Il padre di Paolo Gabriele: come padre e come cristiano spero che emerga tutta la verità e si realizzino le parole del Papa sulla pulizia nella Chiesa

"Come padre e come cristiano spero che emerga tutta la verità" e che si realizzi "la pulizia necessaria nella Chiesa". Lo scrive Andrea Gabriele, il padre di Paolo (foto), l’ex assistente di camera di Benedetto XVI attualmente agli arresti, in una lettera inviata a Claudio Brachino conduttore di "Top Secret", in onda ieri su Tgcom24. "L’inchiesta sta facendo il suo percorso e non vogliamo interferire con le indagini. Molte delle notizie apparse in queste settimane sulla vicenda di mio figlio Paolo sono distorte e, spesso, false e offensive della sua riconosciuta dignità personale", scrive Andrea Gabriele. "Desidero decisamente sottolineare - continua - l’assoluta onestà di Paolo, la sua grande generosità e integrità morale, che gli provengono dalla sua morigerata famiglia di origine, il suo profondo amore per la Chiesa di Cristo, per il suo Pontefice Benedetto XVI, come per il Beato Giovanni Paolo II, il quale ha conosciuto bene il suo cuore". "Come padre e come cristiano - sottolinea ancora Gabriele - spero che emerga tutta la verità, a proficuo vantaggio della Chiesa di Cristo, di cui tutti i cristiani sono corpo unico.
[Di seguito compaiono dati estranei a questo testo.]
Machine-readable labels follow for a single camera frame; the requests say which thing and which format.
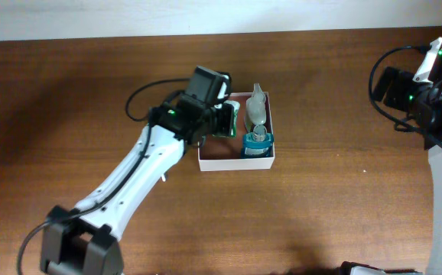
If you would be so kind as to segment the clear green-label sanitizer bottle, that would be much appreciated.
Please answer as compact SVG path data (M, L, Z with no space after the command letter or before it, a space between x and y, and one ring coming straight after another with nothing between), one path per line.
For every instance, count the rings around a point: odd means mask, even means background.
M262 91L259 83L253 86L253 92L245 103L245 129L247 132L253 130L257 125L264 125L267 120L266 95Z

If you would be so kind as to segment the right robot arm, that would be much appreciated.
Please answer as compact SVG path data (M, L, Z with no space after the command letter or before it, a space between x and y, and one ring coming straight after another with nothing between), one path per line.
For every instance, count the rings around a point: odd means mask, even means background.
M433 181L433 237L425 272L442 274L442 37L414 50L424 57L416 72L388 66L379 79L369 79L368 95L396 131L424 139Z

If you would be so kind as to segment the green white soap box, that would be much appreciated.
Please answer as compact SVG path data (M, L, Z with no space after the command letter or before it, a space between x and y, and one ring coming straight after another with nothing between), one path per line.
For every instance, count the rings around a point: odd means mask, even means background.
M216 109L216 122L213 135L222 138L235 138L237 132L237 118L240 103L227 100Z

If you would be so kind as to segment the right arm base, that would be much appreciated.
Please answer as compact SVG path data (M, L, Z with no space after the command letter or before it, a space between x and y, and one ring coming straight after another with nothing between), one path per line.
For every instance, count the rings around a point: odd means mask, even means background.
M366 264L344 261L337 271L338 275L423 275L413 269L383 270Z

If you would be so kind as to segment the blue mouthwash bottle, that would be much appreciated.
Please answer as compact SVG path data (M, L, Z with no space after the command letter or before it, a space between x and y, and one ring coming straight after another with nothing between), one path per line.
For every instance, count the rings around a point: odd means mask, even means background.
M274 136L264 125L256 125L253 130L243 136L241 158L262 158L271 155Z

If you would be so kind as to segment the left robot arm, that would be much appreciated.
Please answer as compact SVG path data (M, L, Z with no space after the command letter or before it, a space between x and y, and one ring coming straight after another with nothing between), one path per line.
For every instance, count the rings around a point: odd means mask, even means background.
M113 172L72 210L46 217L40 269L45 274L124 272L119 246L129 220L158 180L206 136L229 134L233 108L228 73L197 66L184 90L149 110L147 124Z

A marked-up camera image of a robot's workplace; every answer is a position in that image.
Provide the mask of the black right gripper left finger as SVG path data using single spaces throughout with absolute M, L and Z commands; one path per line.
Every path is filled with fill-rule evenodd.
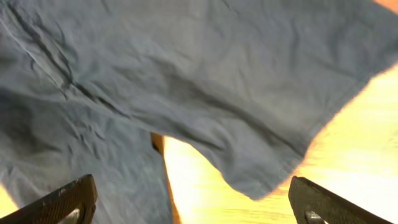
M 84 175 L 1 218 L 1 224 L 90 224 L 98 198 L 94 178 Z

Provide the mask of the navy blue shorts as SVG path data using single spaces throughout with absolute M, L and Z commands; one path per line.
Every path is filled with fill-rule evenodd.
M 396 62 L 372 1 L 3 0 L 1 182 L 23 206 L 92 174 L 95 223 L 171 223 L 156 133 L 259 199 Z

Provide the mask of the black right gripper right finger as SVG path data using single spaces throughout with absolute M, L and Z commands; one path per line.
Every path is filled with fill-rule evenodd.
M 392 224 L 304 177 L 292 177 L 288 198 L 298 224 Z

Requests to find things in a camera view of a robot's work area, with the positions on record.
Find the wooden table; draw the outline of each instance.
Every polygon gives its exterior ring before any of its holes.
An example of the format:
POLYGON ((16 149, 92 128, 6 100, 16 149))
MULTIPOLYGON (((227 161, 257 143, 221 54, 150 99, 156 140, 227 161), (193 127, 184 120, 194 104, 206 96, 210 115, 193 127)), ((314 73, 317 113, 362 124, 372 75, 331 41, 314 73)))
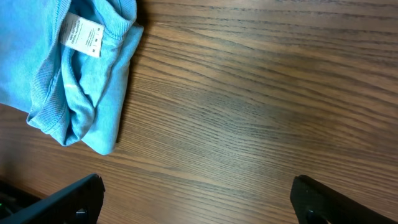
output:
POLYGON ((145 0, 119 143, 61 147, 0 107, 0 175, 99 173, 99 223, 297 223, 307 174, 398 220, 396 0, 145 0))

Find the cotton cloth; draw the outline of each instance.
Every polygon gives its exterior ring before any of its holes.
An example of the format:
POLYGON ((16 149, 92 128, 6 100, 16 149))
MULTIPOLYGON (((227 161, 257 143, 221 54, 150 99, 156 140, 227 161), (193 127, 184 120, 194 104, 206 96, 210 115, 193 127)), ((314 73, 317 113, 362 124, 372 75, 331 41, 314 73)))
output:
POLYGON ((109 154, 143 31, 135 21, 132 0, 0 1, 0 103, 63 146, 83 140, 109 154), (59 42, 67 12, 105 26, 100 58, 59 42))

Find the wooden surface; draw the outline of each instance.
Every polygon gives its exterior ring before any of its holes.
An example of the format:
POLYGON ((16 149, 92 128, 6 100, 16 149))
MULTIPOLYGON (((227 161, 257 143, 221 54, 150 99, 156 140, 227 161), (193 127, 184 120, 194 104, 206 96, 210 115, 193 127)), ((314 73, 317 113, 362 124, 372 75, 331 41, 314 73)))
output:
POLYGON ((59 146, 0 106, 0 175, 93 172, 99 223, 297 223, 307 174, 398 221, 396 0, 145 0, 119 144, 59 146))

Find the light blue t-shirt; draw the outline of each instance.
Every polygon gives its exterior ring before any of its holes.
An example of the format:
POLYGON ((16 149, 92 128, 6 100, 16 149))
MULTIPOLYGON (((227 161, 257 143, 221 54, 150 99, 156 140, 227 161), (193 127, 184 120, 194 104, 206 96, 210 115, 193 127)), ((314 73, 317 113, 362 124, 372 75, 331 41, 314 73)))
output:
POLYGON ((0 103, 63 146, 82 139, 109 154, 143 31, 135 20, 134 0, 0 1, 0 103), (105 26, 100 58, 59 42, 68 11, 105 26))

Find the white tag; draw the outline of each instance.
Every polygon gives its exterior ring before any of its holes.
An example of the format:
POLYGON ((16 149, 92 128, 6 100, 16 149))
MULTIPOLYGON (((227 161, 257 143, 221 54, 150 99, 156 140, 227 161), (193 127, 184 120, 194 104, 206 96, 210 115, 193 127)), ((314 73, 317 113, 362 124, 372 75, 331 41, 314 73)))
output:
POLYGON ((100 57, 105 26, 68 12, 60 30, 60 42, 92 57, 100 57))
Spero soprattutto che questo tremendo sacrificio porti frutto allo spirito di chi è chiamato alle responsabilità, nella Chiesa, di ogni ordine e grado, davanti a Dio. Auguro alla Sposa di Cristo che si realizzino le parole continue del Papa Benedetto XVI sulla pulizia necessaria nella Chiesa". "Paolo - conclude il padre - sta pagando in prima persona una realtà non facile a comprendere ancora, fin quando la motivazione di ciò che è accaduto non sarà resa pubblica".